:: Brief ::
Down to the last line, reproduce the data that follows, but skip the pictures.

:: Given data ::

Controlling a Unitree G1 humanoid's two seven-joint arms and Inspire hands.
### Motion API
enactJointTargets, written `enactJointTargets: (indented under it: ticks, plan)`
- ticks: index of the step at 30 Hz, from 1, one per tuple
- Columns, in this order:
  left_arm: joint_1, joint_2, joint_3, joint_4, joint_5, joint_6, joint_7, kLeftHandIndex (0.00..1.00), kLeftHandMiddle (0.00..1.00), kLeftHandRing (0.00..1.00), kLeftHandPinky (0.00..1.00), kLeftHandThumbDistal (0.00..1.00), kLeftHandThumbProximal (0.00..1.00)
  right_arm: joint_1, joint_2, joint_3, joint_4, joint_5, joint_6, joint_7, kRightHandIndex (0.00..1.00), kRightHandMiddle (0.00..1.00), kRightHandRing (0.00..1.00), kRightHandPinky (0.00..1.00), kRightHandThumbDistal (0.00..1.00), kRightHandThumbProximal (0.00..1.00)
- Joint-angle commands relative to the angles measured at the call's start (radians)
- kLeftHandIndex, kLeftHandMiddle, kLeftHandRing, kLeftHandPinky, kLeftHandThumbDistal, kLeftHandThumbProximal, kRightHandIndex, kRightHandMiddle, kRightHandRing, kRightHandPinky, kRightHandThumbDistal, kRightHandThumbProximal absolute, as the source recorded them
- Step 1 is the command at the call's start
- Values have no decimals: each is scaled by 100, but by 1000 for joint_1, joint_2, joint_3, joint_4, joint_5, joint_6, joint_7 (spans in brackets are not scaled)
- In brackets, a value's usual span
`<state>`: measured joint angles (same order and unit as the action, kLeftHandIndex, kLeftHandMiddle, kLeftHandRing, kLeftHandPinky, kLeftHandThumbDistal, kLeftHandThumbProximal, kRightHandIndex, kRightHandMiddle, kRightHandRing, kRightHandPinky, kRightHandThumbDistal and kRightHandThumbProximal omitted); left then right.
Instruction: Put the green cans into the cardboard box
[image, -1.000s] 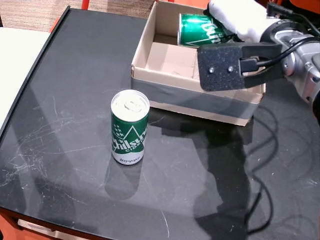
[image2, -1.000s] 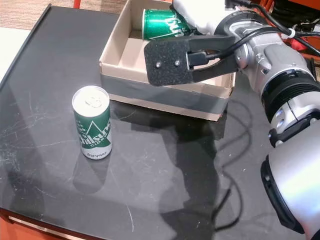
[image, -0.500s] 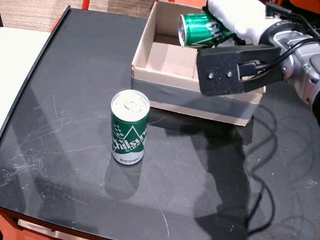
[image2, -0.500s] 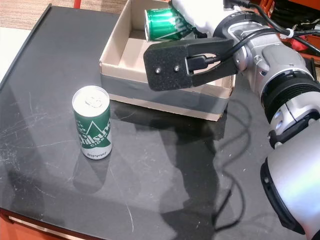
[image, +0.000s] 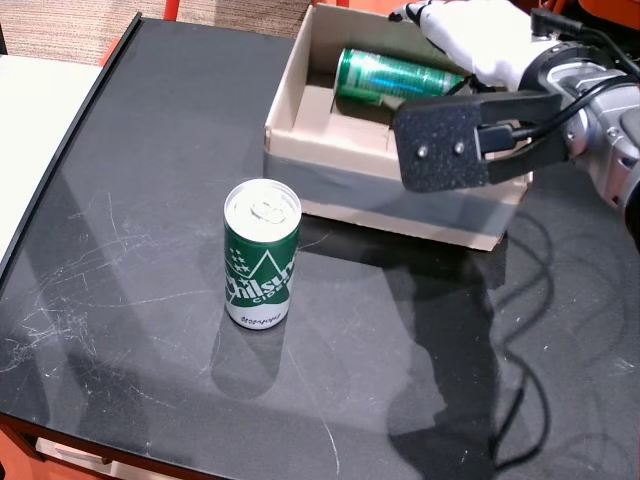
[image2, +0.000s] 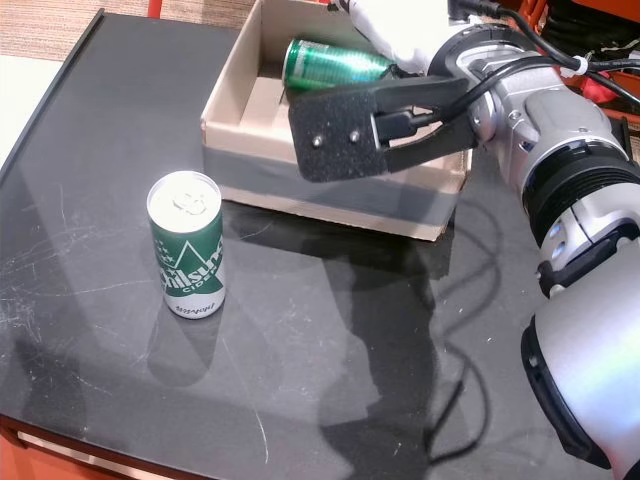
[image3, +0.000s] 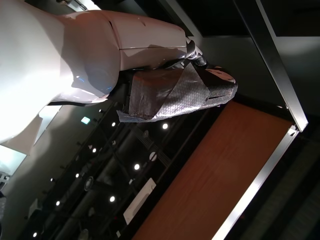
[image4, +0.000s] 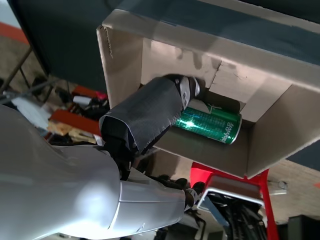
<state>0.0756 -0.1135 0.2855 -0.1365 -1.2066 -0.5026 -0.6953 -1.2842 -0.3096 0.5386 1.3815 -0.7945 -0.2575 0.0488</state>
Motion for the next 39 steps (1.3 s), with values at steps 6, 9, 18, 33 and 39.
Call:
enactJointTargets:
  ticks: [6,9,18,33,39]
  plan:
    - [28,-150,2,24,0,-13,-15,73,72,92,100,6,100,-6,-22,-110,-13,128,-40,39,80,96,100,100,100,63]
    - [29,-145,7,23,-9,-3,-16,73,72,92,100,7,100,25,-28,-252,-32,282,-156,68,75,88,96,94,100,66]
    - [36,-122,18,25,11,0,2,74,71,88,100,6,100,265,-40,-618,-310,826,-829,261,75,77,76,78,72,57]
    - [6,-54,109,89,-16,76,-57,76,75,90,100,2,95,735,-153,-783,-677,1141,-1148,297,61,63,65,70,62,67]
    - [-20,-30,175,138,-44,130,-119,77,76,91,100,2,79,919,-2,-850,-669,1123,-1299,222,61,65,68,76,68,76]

:: Exercise result ::
Controlling a Unitree G1 humanoid's two seven-joint arms and Inspire hands.
### Motion API
enactJointTargets, written `enactJointTargets: (indented under it: ticks, plan)`
- ticks: index of the step at 30 Hz, from 1, one per tuple
- Columns, in this order:
  left_arm: joint_1, joint_2, joint_3, joint_4, joint_5, joint_6, joint_7, kLeftHandIndex (0.00..1.00), kLeftHandMiddle (0.00..1.00), kLeftHandRing (0.00..1.00), kLeftHandPinky (0.00..1.00), kLeftHandThumbDistal (0.00..1.00), kLeftHandThumbProximal (0.00..1.00)
  right_arm: joint_1, joint_2, joint_3, joint_4, joint_5, joint_6, joint_7, kRightHandIndex (0.00..1.00), kRightHandMiddle (0.00..1.00), kRightHandRing (0.00..1.00), kRightHandPinky (0.00..1.00), kRightHandThumbDistal (0.00..1.00), kRightHandThumbProximal (0.00..1.00)
- Joint-angle commands relative to the angles measured at the call's start (radians)
- kLeftHandIndex, kLeftHandMiddle, kLeftHandRing, kLeftHandPinky, kLeftHandThumbDistal, kLeftHandThumbProximal, kRightHandIndex, kRightHandMiddle, kRightHandRing, kRightHandPinky, kRightHandThumbDistal, kRightHandThumbProximal absolute, as the source recorded them
- Step 1 is the command at the call's start
- Values have no decimals: each is scaled by 100, but by 1000 for joint_1, joint_2, joint_3, joint_4, joint_5, joint_6, joint_7 (spans in brackets are not scaled)
- In brackets, a value's usual span
`<state>`: measured joint angles (same order and unit as the action, kLeftHandIndex, kLeftHandMiddle, kLeftHandRing, kLeftHandPinky, kLeftHandThumbDistal, kLeftHandThumbProximal, kRightHandIndex, kRightHandMiddle, kRightHandRing, kRightHandPinky, kRightHandThumbDistal and kRightHandThumbProximal omitted); left then right.
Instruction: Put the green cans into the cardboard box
[image, -1.000s] 
[image2, -1.000s] 
[image, -0.500s] 
[image2, -0.500s] 
[image, +0.000s] 
[image2, +0.000s] 
[image3, +0.000s] 
[image4, +0.000s] 
<state>0.0756 -0.1135 0.2855 -0.1365 -1.2066 -0.5026 -0.6953 -1.2842 -0.3096 0.5386 1.3815 -0.7945 -0.2575 0.0488</state>
Motion for the next 39 steps (1.3 s), with values at steps 6, 9, 18, 33 and 39.
Call:
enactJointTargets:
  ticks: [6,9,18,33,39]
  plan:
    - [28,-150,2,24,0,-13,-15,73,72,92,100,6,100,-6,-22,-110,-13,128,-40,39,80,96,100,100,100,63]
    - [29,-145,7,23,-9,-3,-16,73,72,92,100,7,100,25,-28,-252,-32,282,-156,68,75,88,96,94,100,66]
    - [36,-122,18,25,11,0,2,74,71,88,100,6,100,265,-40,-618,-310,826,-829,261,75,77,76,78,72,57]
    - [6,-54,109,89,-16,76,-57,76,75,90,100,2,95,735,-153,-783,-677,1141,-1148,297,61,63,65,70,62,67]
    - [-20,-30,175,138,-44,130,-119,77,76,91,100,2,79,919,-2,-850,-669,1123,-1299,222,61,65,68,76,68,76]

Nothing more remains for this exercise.